A decisão foi tomada após consultas com os países afetados e veio acompanhada de um alerta de “emergência pandêmica”. Apesar disso, a entidade destacou que o atual cenário ainda não atende completamente aos critérios definidos pelo Regulamento Sanitário Internacional (RSI) de 2005 para uma pandemia.
Entre os fatores que motivaram o alerta estão oito casos confirmados laboratorialmente na província de Ituri, na República Democrática do Congo, além de 246 ocorrências suspeitas e 80 mortes que estão sendo investigadas pelas autoridades de saúde locais.
Em Uganda, laboratórios também confirmaram dois casos da doença, um deles com morte registrada em Kampala, capital do país. Segundo as autoridades, os episódios ocorreram em um intervalo de 24 horas e, até o momento, não possuem ligação aparente entre si.
A OMS demonstrou preocupação com a possibilidade de disseminação internacional do vírus, especialmente após Uganda registrar dois casos confirmados envolvendo pessoas que viajaram da República Democrática do Congo.
Diante do avanço da doença, os Centros de Controle e Prevenção de Doenças da África (CDC África) convocaram uma reunião emergencial com organizações regionais e internacionais, incluindo a OMS e os centros de controle dos Estados Unidos, China e Europa, para discutir estratégias conjuntas de enfrentamento.

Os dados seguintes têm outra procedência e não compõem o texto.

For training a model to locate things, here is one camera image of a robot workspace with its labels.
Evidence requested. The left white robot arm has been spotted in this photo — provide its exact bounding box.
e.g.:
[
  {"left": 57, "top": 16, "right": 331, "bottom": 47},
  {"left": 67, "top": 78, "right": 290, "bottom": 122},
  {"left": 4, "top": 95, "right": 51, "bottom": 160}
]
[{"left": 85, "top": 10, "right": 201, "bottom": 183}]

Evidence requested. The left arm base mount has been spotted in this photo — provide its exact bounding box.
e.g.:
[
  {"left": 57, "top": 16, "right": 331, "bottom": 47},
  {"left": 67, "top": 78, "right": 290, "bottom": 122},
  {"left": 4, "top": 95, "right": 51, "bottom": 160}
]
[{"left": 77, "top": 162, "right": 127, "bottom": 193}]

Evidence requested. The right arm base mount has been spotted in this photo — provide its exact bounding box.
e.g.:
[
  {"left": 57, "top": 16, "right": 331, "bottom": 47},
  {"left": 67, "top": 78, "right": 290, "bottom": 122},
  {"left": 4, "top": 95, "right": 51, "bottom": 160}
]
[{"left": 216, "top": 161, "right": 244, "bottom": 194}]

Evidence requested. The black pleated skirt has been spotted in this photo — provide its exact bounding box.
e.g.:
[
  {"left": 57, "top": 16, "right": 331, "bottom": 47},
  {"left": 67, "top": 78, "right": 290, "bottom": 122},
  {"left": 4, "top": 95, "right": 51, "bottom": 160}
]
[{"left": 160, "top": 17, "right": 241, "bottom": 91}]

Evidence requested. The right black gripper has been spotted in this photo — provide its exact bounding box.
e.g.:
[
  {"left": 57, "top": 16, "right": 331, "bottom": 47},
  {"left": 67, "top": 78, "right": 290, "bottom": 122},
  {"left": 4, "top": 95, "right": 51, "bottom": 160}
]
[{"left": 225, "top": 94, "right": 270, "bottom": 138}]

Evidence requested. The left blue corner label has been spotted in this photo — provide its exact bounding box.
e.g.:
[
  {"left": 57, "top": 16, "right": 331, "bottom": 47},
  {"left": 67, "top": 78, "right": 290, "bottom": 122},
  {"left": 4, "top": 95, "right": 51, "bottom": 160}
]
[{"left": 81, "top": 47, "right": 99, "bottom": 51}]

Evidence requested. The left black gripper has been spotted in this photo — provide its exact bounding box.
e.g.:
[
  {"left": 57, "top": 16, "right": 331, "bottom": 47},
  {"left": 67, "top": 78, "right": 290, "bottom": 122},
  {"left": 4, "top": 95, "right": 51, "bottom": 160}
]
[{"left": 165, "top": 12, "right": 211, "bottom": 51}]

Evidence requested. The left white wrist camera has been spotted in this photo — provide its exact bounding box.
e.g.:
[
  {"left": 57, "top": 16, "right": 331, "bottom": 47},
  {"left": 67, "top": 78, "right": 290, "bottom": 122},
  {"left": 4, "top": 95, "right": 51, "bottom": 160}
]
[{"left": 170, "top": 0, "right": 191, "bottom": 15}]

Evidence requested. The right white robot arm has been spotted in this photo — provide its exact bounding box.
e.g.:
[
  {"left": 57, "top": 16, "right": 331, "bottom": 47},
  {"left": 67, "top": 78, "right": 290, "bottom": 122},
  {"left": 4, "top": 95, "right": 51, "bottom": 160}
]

No comunicado, a OMS destacou a necessidade de cooperação internacional para ampliar ações de vigilância, prevenção e resposta rápida ao surto, além de reforçar a capacidade dos países afetados em aplicar medidas de controle.
A organização também recomendou que os governos ativem mecanismos nacionais de gestão de desastres e emergências, criem centros de operações emergenciais e envolvam lideranças comunitárias, religiosas e tradicionais no processo de identificação de casos, rastreamento de contatos e conscientização da população.
O último surto de ebola registrado na República Democrática do Congo ocorreu no fim de 2025, na província de Kasai, região central do país. Desde a descoberta do vírus, em 1976, esta é a 16ª vez que o país enfrenta um episódio da doença.
De acordo com a OMS, o ebola possui taxa de mortalidade entre 60% e 80%, é transmitido por meio de fluidos corporais e provoca sintomas como febre alta, intensa fraqueza e hemorragias graves.